President Obama said Wednesday’s mass shooting in Southern California is possibly related to terrorism, but authorities still are not sure of the reason behind the attack. 
“At this stage we do not yet know why this terrible event occurred,” he said Thursday in a rare statement from the Oval Office. “It is possible this was terrorist related but we don’t know. It’s also possible this was workplace related.”
{mosads}Obama said federal investigators will get to the bottom of yesterday’s shooting, but cautioned against rushing to judgment about the shooters’ motives. 
“We are going to be vigilant as we always are in getting the facts before we issue any decisive judgments on how this occurred,” he said. 
Wednesday’s attack in San Bernardino, Calif., killed 14 people, making it the deadliest mass shooting in the U.S. since the 2012 massacre that left 28 dead at Sandy Hook Elementary School in Newtown, Conn. 
Two suspects in the shooting were a married couple with a baby.
American-born Syed Farook, 28, met Tashfeen Malik, 27, online.

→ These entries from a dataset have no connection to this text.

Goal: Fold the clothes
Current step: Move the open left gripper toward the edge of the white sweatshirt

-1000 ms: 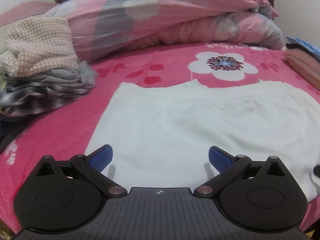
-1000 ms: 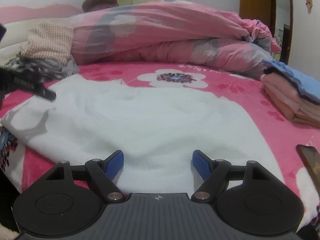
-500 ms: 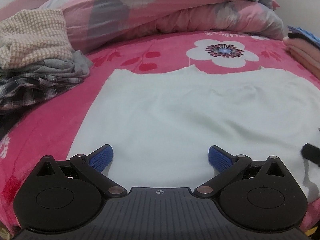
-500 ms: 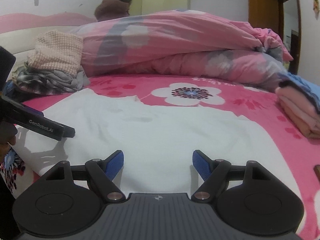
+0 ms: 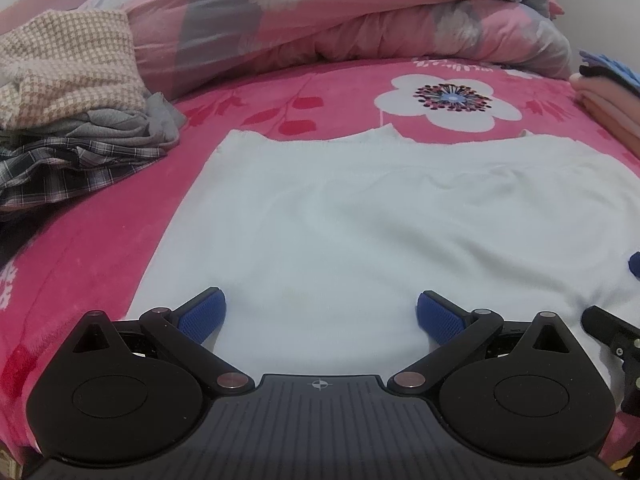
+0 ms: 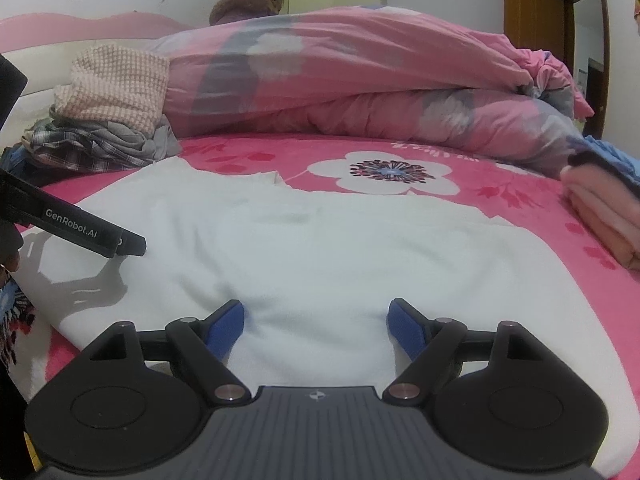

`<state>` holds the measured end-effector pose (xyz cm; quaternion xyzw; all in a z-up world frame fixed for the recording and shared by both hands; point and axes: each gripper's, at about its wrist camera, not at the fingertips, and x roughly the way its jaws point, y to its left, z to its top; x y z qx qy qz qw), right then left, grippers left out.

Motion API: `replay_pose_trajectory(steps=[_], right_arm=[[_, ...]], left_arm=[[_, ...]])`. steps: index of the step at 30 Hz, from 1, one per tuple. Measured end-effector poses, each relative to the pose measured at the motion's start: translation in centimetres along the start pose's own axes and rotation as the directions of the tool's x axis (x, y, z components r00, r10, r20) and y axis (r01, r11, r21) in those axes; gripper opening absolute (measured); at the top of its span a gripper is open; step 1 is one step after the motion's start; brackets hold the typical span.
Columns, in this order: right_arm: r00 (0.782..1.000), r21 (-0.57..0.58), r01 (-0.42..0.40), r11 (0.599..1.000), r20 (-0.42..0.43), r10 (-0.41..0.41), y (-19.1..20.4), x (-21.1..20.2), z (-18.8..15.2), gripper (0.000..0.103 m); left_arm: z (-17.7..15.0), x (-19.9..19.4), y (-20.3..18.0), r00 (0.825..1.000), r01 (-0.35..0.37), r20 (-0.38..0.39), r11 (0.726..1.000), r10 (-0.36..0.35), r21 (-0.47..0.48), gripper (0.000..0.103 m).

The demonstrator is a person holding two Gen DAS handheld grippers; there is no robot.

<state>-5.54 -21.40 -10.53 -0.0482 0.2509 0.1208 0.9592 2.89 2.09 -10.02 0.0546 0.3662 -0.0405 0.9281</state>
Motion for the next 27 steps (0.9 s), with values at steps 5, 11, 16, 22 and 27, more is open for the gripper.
replay_pose_trajectory(steps=[5,11,16,22,27], right_arm=[[1.000,-0.002,0.000,1.000,0.001,0.000,0.1,0.1,-0.1,0.086],[1.000,-0.006,-0.003,1.000,0.000,0.003,0.1,0.2,-0.1,0.087],[1.000,-0.016,-0.012,1.000,-0.009,0.012,0.0,0.2,0.2,0.088],[1.000,-0.023,0.000,1.000,0.020,0.000,-0.5,-0.5,1.8,0.088],[0.999,-0.003,0.039,0.999,0.031,-0.039,-1.8,-0.1,3.2,0.088]], left_arm=[[0.0,0.1,0.0,1.000,0.000,-0.003,1.000,0.000,0.000,0.103],[0.3,0.3,-0.2,0.999,-0.017,-0.030,1.000,0.017,0.000,0.103],[0.7,0.4,-0.5,0.997,-0.040,-0.062,0.999,0.040,-0.004,0.103],[1.1,0.4,-0.9,0.993,-0.071,-0.094,0.997,0.070,-0.007,0.103],[1.3,0.3,-1.4,0.990,-0.099,-0.105,0.995,0.099,0.003,0.103]])
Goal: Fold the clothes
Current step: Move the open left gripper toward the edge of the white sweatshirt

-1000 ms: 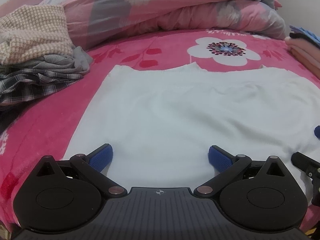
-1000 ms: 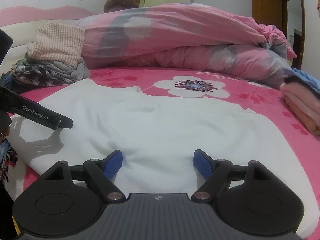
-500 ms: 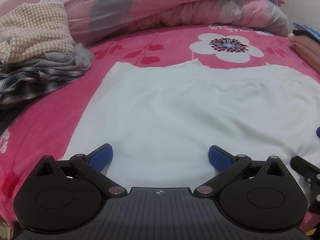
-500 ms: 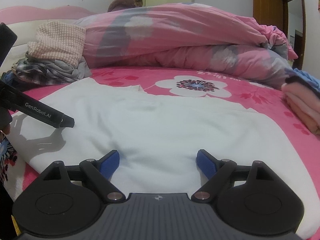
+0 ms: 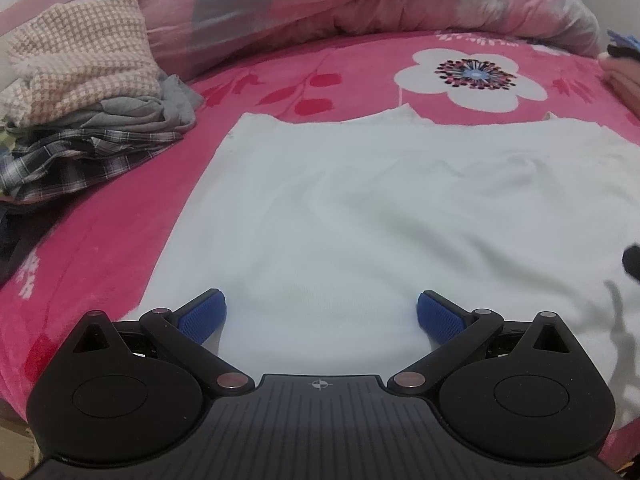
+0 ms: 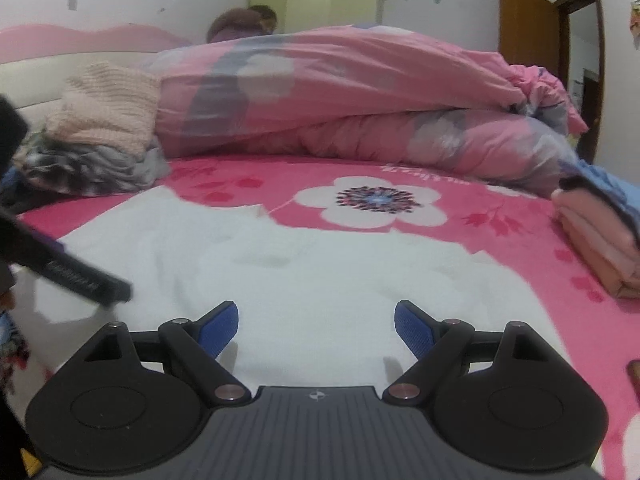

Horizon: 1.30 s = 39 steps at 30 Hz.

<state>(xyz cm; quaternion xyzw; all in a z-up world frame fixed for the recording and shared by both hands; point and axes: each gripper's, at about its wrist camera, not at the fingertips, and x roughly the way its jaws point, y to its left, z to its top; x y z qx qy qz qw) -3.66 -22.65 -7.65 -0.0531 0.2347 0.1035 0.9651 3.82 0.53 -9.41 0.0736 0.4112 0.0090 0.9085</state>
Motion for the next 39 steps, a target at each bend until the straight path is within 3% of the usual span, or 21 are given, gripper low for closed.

Co-workers told the Los Angeles Times Farook traveled to Saudi Arabia recently and returned with his new wife. 
Their Muslim backgrounds have prompted fears that the incident was tied to radical Islamic terrorism. 
Farook was reportedly attending a holiday party at the Inland Regional Center, where the shooting took place, causing others to believe it was a workplace dispute. 
“There may be mixed motives involved in this, which makes the investigation more complicated,” Obama said. 

Obama was flanked by Vice President Biden and members of his national security team after receiving a briefing on the shooting. 

The president ordered flags at the White House and on all public buildings to be flown at half staff “as a mark of respect for the victims,” the White House said Thursday.

Noting that the two suspects were carrying guns and had other heavy weaponry at their home, the president reiterated his call for lawmakers to pass tougher gun laws.
“More broadly, we see the prevalence of mass shootings, and I think so many Americans sometimes feel as if there is nothing we can do about it,” he sad. 
He praised law enforcement for their response to violent incidents, but said “we can’t just leave it to our professionals to deal with the problem of these kinds of horrible killings. We all have a part to play.”
Obama said lawmakers at the state and federal level must “see what we can do” to make it harder to buy guns. 
“Because right now it’s just too easy,” he said. “We are going to have to search ourselves as society to take basic steps to make it harder, not impossible but harder, for some people to get access to weapons.”
– This story was updated at 11:47 a.m.